As a man who was the Red Sox's pitching coach for four years, beginning with the 2007 championship season, Farrell was at his best resurrecting the pitching staff. He turned around old friend Jon Lester from a 14-game loser in 2012 to a 15-game winner during the regular season, with four more wins during the postseason, including two in the World Series.
The bullpen was rebuilt on the fly, and because of injuries to their back-end reliever, the Red Sox wound up with Koji Uehara emerging as a lights-out closer.
"I think John helped me, there's no question about it," Lester said. "But the biggest thing was that he let [pitching coach] Juan [Nieves] do his job. Anytime you get a manager stepping on a pitching coach's toes, it's tough. He's got a great sense of humor, too. He's awesome. He took all the negative stuff and turned it into a positive. That's the way you have to be here in Boston, even if you don't believe it. You have to act it. It's a very tough environment to work in."
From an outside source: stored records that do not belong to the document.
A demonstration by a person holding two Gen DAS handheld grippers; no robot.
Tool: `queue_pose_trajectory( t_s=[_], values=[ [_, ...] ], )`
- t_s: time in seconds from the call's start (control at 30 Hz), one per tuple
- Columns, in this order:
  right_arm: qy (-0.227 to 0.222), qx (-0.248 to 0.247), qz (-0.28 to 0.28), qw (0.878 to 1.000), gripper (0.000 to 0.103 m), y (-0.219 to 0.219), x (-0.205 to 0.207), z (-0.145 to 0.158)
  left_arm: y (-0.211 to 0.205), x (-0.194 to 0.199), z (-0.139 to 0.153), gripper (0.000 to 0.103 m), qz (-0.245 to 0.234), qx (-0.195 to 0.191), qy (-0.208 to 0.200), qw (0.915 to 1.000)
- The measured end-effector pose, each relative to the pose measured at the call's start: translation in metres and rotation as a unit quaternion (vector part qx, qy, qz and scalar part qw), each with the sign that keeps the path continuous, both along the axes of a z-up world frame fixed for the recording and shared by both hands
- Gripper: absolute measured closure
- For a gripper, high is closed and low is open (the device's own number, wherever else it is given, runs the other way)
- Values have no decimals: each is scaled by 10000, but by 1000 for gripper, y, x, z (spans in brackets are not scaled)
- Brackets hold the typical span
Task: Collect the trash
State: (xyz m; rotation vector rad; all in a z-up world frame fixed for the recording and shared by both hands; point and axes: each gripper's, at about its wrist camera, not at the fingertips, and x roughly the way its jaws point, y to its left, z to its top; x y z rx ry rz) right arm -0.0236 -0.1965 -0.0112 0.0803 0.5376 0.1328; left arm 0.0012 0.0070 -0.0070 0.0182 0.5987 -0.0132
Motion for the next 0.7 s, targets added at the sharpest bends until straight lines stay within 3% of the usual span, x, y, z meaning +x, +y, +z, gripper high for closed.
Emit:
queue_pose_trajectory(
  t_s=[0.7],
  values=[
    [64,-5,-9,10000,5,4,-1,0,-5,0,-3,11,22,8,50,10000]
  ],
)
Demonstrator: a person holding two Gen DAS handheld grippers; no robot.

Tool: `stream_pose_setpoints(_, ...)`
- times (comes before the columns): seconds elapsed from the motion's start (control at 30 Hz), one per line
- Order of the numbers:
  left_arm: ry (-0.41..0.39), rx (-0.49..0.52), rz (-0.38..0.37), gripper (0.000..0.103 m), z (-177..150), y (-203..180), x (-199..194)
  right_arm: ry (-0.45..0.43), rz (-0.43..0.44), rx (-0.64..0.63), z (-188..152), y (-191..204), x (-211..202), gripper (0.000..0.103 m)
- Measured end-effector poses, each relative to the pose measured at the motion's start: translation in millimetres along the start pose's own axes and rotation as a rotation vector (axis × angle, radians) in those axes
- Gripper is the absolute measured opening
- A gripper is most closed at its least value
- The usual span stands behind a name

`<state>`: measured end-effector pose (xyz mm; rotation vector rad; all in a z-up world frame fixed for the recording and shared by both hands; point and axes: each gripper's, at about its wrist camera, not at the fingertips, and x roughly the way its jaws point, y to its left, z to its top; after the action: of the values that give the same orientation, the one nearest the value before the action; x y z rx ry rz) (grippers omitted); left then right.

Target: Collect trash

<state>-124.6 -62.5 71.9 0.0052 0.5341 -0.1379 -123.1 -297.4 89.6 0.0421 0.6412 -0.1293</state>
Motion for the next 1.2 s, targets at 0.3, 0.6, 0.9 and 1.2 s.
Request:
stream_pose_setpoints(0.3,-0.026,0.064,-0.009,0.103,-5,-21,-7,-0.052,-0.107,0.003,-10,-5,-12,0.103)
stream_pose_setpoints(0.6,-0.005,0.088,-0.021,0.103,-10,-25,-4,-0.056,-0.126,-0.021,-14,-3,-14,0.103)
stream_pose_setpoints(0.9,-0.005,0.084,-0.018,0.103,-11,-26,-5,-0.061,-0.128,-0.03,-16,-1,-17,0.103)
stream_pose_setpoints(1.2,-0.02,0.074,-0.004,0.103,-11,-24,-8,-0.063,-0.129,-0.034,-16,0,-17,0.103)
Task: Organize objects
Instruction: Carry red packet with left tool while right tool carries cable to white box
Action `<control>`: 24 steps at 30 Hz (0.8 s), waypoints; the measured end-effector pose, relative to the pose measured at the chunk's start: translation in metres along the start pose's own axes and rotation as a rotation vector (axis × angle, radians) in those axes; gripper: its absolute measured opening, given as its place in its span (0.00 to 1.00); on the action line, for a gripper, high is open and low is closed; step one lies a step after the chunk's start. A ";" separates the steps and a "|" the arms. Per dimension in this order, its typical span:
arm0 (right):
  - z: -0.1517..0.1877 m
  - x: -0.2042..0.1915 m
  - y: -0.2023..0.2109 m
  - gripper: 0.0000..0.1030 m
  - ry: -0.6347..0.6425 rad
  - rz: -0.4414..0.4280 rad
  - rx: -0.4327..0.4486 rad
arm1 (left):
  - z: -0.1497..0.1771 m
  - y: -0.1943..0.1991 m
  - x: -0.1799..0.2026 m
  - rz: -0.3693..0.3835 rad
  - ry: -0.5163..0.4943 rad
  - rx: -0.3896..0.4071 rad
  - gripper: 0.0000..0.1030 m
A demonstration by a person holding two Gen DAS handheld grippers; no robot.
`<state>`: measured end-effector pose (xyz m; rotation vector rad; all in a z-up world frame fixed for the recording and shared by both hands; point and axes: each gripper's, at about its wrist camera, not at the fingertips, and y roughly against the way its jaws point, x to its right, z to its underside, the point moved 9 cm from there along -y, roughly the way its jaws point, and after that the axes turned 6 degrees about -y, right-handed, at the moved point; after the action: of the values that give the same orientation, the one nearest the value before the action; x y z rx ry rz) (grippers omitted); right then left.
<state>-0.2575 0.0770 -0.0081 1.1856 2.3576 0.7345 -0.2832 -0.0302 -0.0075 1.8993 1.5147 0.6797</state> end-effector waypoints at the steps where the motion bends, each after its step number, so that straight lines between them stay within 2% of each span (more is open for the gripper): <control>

Farrell helped the team rise above it all.
From the dismal end to 2012 through the Boston Marathon bombings, which shocked the city, the Red Sox put the fans on their shoulders, and it culminated Wednesday night with their first World Series victory at Fenway Park since 1918.
"It's been an incredible 12, 13 months," Farrell said. "And I'm forever thankful and grateful for the opportunity in Toronto. A unique set of circumstances took place for me to be able to come back here to the Red Sox. And there were a lot of changes. Ben Cherington deserves all the credit for bringing the players in here that he has. To see it culminate in this tonight, I can tell you this: Last October, we probably didn't know we'd be sitting here, but every effort was made to do just that."